Node.js allows you to create apps fast and easily. But due to its asynchronous nature, it may be hard to write readable and manageable code. In this article I'll show you a few tips on how to achieve that.

Callback Hell or the Pyramid of Doom

Node.js is built in a way that forces you to use asynchronous functions. That means callbacks, callbacks and even more callbacks. You've probably seen or even written yourself pieces of code like this:

app.get('/login', function (req, res) {
	sql.query('SELECT 1 FROM users WHERE name = ?;', [ req.param('username') ], function (error, rows) {
		if (error) {
			res.writeHead(500);
			return res.end();
		}
		if (rows.length < 1) {
			res.end('Wrong username!');
		} else {
			sql.query('SELECT 1 FROM users WHERE name = ? && password = MD5(?);', [ req.param('username'), req.param('password') ], function (error, rows) {
				if (error) {
					res.writeHead(500);
					return res.end();
				}
				if (rows.length < 1) {
					res.end('Wrong password!');
				} else {
					sql.query('SELECT * FROM userdata WHERE name = ?;', [ req.param('username') ], function (error, rows) {
						if (error) {
							res.writeHead(500);
							return res.end();
						}
						req.session.username = req.param('username');
						req.session.data = rows[0];
						res.rediect('/userarea');
					});
				}
			});
		}
	});
});

This is actually a snippet straight from one of my first Node.js apps. If you've done something more advanced in Node.js you probably understand everything, but the problem here is that the code is moving to the right every time you use some asynchronous function. It becomes harder to read and harder to debug. Luckily, there are a few solutions for this mess, so you can pick the right one for your project.

Solution 1: Callback Naming and Modularization

The simplest approach would be to name every callback (which will help you debug the code) and split all of your code into modules. The login example above can be turned into a module in a few simple steps.

The Structure

Let's start with a simple module structure. To avoid the above situation, when you just split the mess into smaller messes, let's have it be a class:

var util = require('util');

function Login(username, password) {
	function _checkForErrors(error, rows, reason) {
		
	}
	
	function _checkUsername(error, rows) {
		
	}
	
	function _checkPassword(error, rows) {
		
	}
	
	function _getData(error, rows) {
		
	}
	
	function perform() {
		
	}
	
	this.perform = perform;
}

util.inherits(Login, EventEmitter);

The class is constructed with two parameters: username and password.
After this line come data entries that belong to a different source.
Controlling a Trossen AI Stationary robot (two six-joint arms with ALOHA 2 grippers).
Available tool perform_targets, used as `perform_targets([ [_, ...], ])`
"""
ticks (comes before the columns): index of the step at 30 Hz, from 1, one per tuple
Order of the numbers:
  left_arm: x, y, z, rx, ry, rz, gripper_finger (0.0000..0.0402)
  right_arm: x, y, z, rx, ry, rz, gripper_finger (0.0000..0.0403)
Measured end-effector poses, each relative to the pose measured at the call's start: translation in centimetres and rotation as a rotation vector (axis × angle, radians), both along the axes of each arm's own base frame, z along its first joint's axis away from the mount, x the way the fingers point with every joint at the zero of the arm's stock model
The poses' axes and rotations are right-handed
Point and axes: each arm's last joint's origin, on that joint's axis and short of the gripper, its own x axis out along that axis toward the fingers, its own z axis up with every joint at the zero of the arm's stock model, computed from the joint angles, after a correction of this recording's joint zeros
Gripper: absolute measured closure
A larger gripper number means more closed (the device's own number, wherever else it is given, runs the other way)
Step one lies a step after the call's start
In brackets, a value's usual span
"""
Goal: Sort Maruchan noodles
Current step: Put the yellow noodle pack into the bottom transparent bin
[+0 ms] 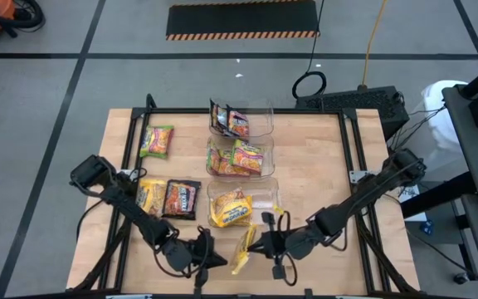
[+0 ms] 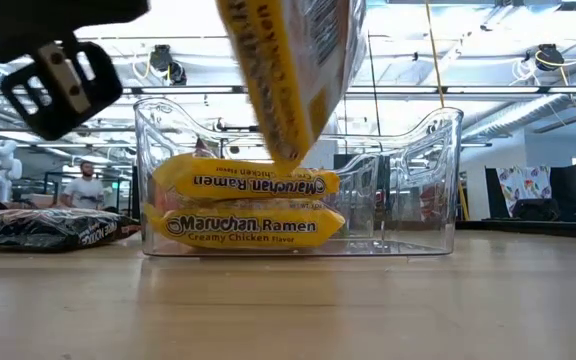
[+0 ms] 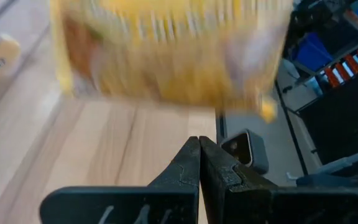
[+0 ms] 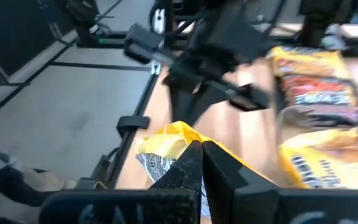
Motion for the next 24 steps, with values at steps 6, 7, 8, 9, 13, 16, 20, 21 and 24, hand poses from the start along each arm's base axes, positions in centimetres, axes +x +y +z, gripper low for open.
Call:
perform_targets([
  [6,-0.9,-0.7,-0.4,-0.002,0.043,-0.015,0.0402,-0.9,-1.7,1.7,-0.071,-0.001,-0.036,0.0403],
  [7,-1.1,-0.8,-0.5,-0.004,0.056,-0.016,0.0402,-0.9,-2.0,1.9,-0.081,0.0,-0.04,0.0403],
  [8,-1.3,-1.0,-0.6,-0.003,0.069,-0.017,0.0402,-0.9,-2.3,2.1,-0.085,-0.003,-0.044,0.0403],
  [9,-1.5,-1.1,-0.7,-0.005,0.084,-0.02,0.0402,-1.0,-2.6,2.2,-0.098,0.006,-0.047,0.0403],
  [13,-2.3,-1.6,-1.1,-0.013,0.138,-0.024,0.0402,-0.8,-3.9,2.0,-0.142,0.051,-0.073,0.0403],
  [16,-2.9,-1.8,-1.4,-0.019,0.175,-0.02,0.0401,-0.6,-4.8,1.6,-0.167,0.099,-0.094,0.0403],
  [20,-3.5,-2.3,-1.6,-0.036,0.202,-0.018,0.0401,-0.5,-6.1,1.4,-0.19,0.142,-0.125,0.0403],
  [21,-3.6,-2.3,-1.6,-0.038,0.208,-0.016,0.0401,-0.6,-6.3,1.5,-0.198,0.148,-0.124,0.0403],
  [24,-3.9,-2.5,-1.7,-0.046,0.218,-0.017,0.0401,-0.9,-6.9,2.5,-0.207,0.111,-0.124,0.0403],
])
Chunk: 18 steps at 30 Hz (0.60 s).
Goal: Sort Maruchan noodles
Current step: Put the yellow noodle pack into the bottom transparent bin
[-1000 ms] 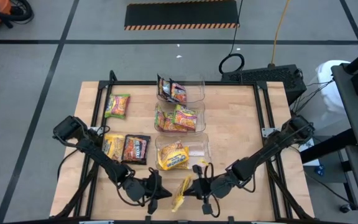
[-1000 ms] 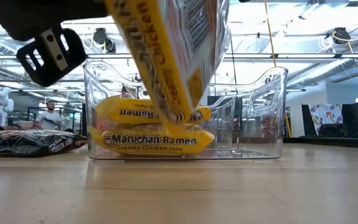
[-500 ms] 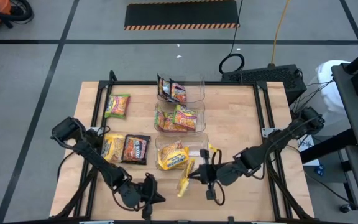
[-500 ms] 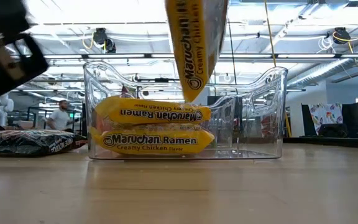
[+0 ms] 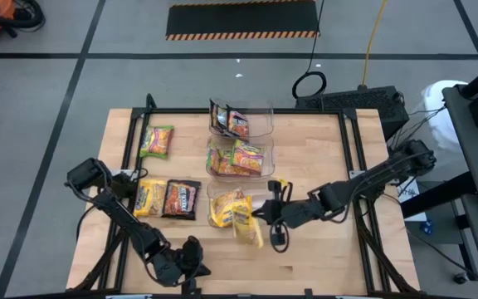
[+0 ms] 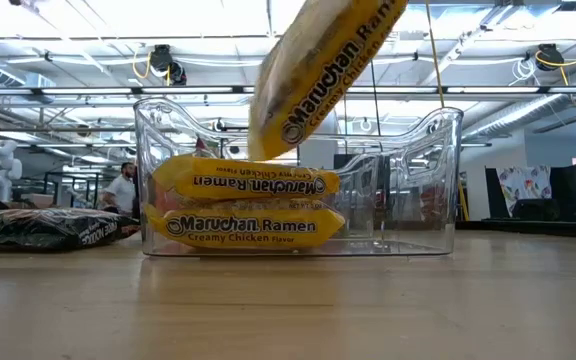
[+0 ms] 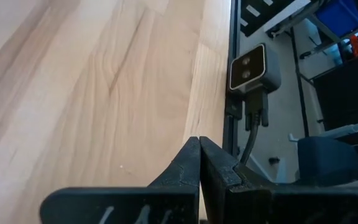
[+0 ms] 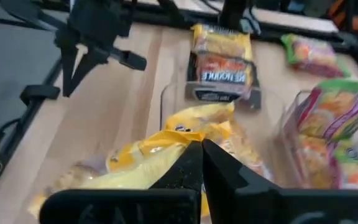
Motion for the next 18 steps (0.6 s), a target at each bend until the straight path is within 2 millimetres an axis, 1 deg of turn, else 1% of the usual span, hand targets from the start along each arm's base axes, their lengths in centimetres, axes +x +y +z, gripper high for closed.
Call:
perform_targets([
  [4,-0.2,-0.1,0.0,-0.001,0.006,-0.003,0.0401,-0.9,-0.6,1.7,-0.003,-0.05,0.007,0.0403],
  [9,-0.2,-0.1,-0.1,0.001,0.013,0.0,0.0401,-2.1,-1.4,3.2,-0.025,-0.083,-0.002,0.0403],
  [11,-0.2,-0.1,-0.1,0.001,0.012,0.0,0.0401,-2.6,-1.7,3.5,-0.042,-0.071,-0.017,0.0403],
  [18,-0.2,-0.1,-0.1,-0.004,0.015,0.004,0.0401,-3.8,-2.4,3.2,-0.077,0.027,-0.044,0.0403],
])
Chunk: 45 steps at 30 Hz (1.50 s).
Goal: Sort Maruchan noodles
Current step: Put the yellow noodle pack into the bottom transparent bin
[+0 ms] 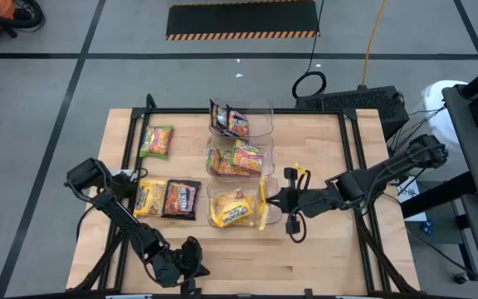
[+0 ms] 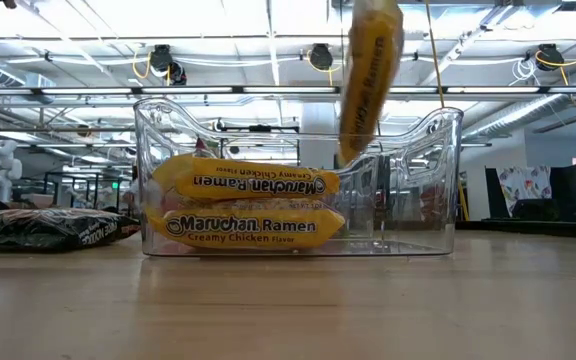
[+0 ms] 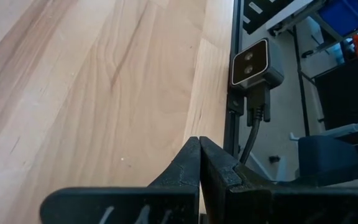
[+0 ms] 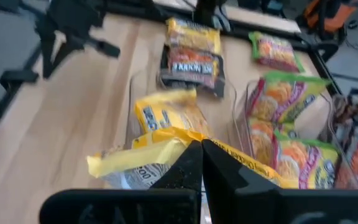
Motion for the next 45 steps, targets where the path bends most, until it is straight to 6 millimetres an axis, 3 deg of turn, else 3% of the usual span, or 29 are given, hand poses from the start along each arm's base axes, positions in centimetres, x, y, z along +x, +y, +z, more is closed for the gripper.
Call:
perform_targets([
  [8,0.0,0.0,0.0,-0.007,0.006,-0.005,0.0401,-0.4,-0.4,-0.9,-0.009,0.086,-0.024,0.0403],
  [19,0.0,-0.1,0.0,-0.024,0.018,-0.02,0.0401,-1.0,-0.5,-4.9,0.059,0.146,-0.024,0.0403],
  [25,-0.1,-0.2,0.0,-0.052,0.036,-0.025,0.0401,-2.1,-1.0,-6.1,0.098,0.11,-0.007,0.0403],
  [37,0.0,-0.2,0.0,-0.068,0.036,-0.024,0.0401,-6.6,-2.9,-5.3,0.129,-0.006,0.011,0.0403],
  [45,0.0,-0.2,0.1,-0.098,0.036,-0.007,0.0401,-8.0,-3.5,-5.4,0.12,-0.032,0.044,0.0403],
])
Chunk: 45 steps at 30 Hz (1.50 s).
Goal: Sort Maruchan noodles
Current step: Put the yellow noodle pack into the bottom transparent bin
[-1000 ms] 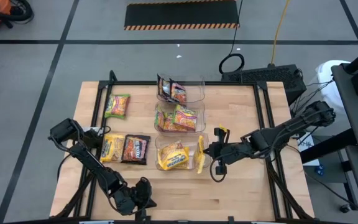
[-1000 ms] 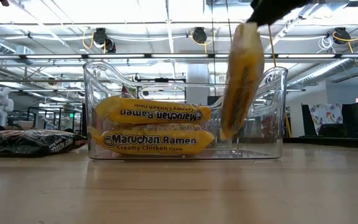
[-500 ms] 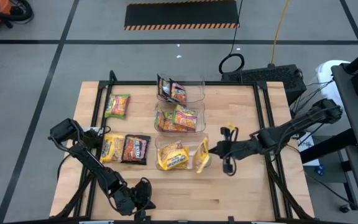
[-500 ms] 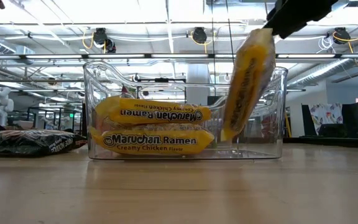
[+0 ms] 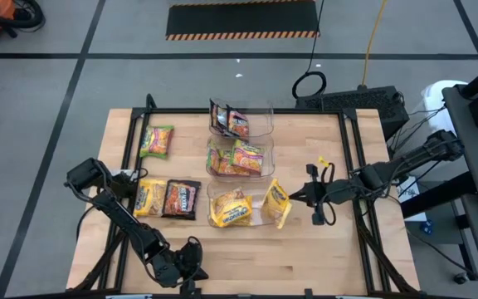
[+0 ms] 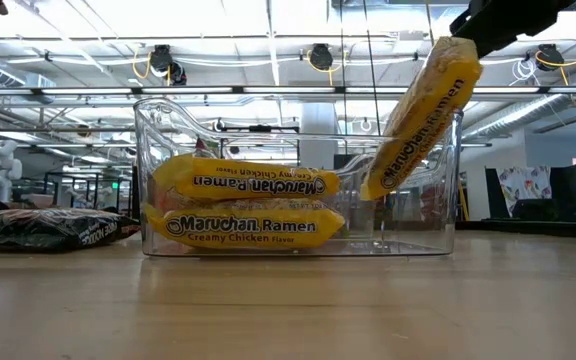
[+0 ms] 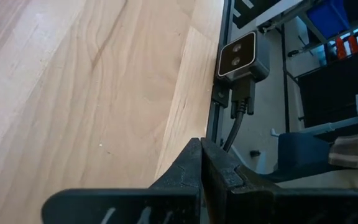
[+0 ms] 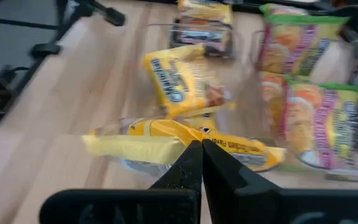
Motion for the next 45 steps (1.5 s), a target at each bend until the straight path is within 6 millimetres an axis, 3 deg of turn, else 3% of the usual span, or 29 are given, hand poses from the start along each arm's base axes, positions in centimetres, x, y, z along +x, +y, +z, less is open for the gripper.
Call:
perform_targets([
  [18,0.0,0.0,0.1,-0.072,0.029,0.05,0.0401,-0.4,-1.0,-3.2,0.049,0.132,0.125,0.0403],
  [45,0.0,0.0,0.1,-0.046,0.017,0.028,0.0401,-0.6,-2.5,0.1,0.117,-0.157,0.075,0.0403],
])
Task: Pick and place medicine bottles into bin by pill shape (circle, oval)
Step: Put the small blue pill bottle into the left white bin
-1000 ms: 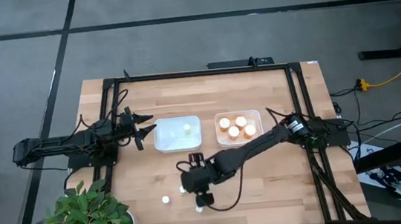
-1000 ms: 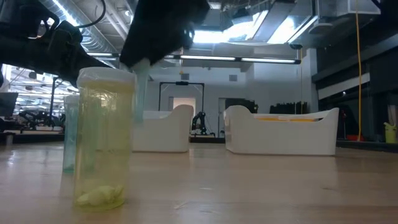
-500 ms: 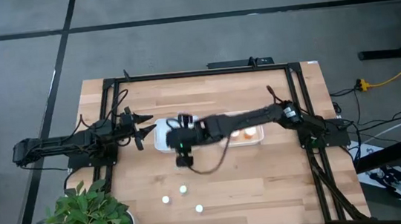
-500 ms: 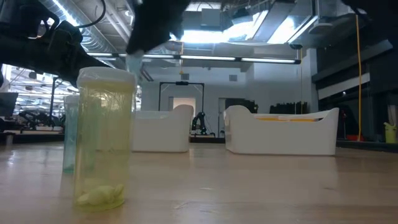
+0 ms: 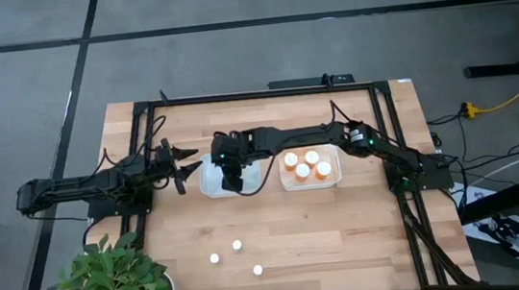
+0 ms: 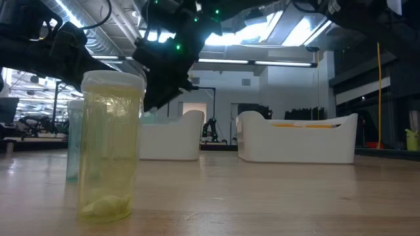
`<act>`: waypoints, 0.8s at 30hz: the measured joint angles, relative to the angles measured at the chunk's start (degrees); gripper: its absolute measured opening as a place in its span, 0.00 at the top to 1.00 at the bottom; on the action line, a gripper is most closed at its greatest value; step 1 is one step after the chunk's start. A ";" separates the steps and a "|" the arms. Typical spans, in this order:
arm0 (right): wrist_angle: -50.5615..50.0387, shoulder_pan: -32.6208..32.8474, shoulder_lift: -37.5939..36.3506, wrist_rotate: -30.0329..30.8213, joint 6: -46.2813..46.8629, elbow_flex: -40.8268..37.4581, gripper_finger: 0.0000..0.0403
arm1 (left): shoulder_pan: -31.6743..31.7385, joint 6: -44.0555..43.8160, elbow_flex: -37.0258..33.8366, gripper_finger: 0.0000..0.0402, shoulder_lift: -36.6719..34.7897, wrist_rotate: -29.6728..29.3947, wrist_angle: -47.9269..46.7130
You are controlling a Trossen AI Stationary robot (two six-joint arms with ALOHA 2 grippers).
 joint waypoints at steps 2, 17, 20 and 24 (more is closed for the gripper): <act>0.35 -0.33 0.59 0.27 -0.03 0.00 0.70 | 0.00 0.00 -0.02 0.52 0.00 0.02 -0.01; -0.29 -1.30 1.23 -0.51 -0.36 -0.02 0.70 | -0.01 0.11 -0.01 0.52 -0.01 0.02 0.00; -0.71 -1.34 1.23 -2.03 -1.51 -0.02 0.70 | 0.00 0.07 -0.02 0.52 0.00 0.02 0.00; -0.58 -1.48 1.21 -2.19 -1.54 -0.02 0.70 | 0.00 -0.02 -0.02 0.52 0.00 0.00 0.00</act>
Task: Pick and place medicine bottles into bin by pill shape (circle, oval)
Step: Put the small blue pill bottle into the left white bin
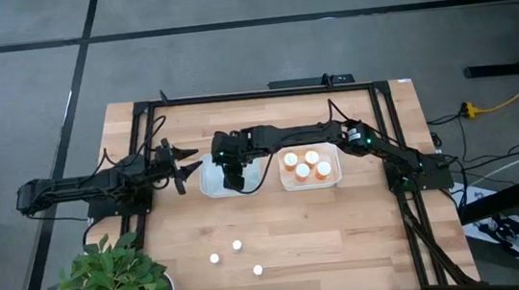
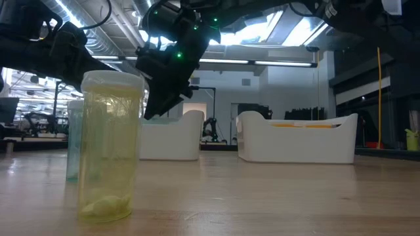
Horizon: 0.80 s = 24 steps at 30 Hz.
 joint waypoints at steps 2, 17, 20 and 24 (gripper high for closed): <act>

Looking at the sample code, we need three functions: one to check if the username is correct (_checkUsername), another to check the password (_checkPassword) and one more to return the user-related data (_getData) and notify the app that the login was successful. There is also a _checkForErrors helper, which will handle all errors. Finally, there is a perform function, which will start the login procedure (and is the only public function in the class). Finally, we inherit from EventEmitter to simplify the usage of this class.

The Helper

The _checkForErrors function will check if any error occurred or if the SQL query returns no rows, and emit the appropriate error (with the reason that was supplied):

function _checkForErrors(error, rows, reason) {
	if (error) {
		this.emit('error', error);
		return true;
	}
	
	if (rows.length < 1) {
		this.emit('failure', reason);
		return true;
	}
	
	return false;
}

It also returns true or false, depending on whether an error occurred or not.

Performing the Login

The perform function will have to do only one operation: perform the first SQL query (to check if the username exists) and assign the appropriate callback:

function perform() {
	sql.query('SELECT 1 FROM users WHERE name = ?;', [ username ], _checkUsername);
}

I assume you have your SQL connection accessible globally in the sql variable (just to simplify, discussing if this is a good practice is beyond the scope of this article). And that's it for this function.

Checking the Username

The next step is to check if the username is correct, and if so fire the second query - to check the password:

function _checkUsername(error, rows) {
	if (_checkForErrors(error, rows, 'username')) {
		return false;
	} else {
		sql.query('SELECT 1 FROM users WHERE name = ? && password = MD5(?);', [ username, password ], _checkPassword);
	}
}

Pretty much the same code as in the messy sample, with the exception of error handling.

Checking the Password

This function is almost exactly the same as the previous one, the only difference being the query called:

function _checkPassword(error, rows) {
	if (_checkForErrors(error, rows, 'password')) {
		return false;
	} else {
		sql.query('SELECT * FROM userdata WHERE name = ?;', [ username ], _getData);
	}
}

Getting the User-Related Data

The last function in this class will get the data related to the user (the optional step) and fire a success event with it:

function _getData(error, rows) {
	if (_checkForErrors(error, rows)) {
		return false;
	} else {
		this.emit('success', rows[0]);
	}
}

Final Touches and Usage

The last thing to do is to export the class. Add this line after all of the code:

module.exports = Login;

This will make the Login class the only thing that the module will export. It can be later used like this (assuming that you've named the module file login.js and it's in the same directory as the main script):

var Login = require('./login.js');

...

app.get('/login', function (req, res) {
	var login = new Login(req.param('username'), req.param('password));
	login.on('error', function (error) {
		res.writeHead(500);
		res.end();
	});
	login.on('failure', function (reason) {
		if (reason == 'username') {
			res.end('Wrong username!');
		} else if (reason == 'password') {
			res.end('Wrong password!');
		}
	});
	login.on('success', function (data) {
		req.session.username = req.param('username');
		req.session.data = data;
		res.redirect('/userarea');
	});
	login.perform();
});

Here's a few more lines of code, but the readability of the code has increased, quite noticeably. Also, this solution does not use any external libraries, which makes it perfect if someone new comes to your project.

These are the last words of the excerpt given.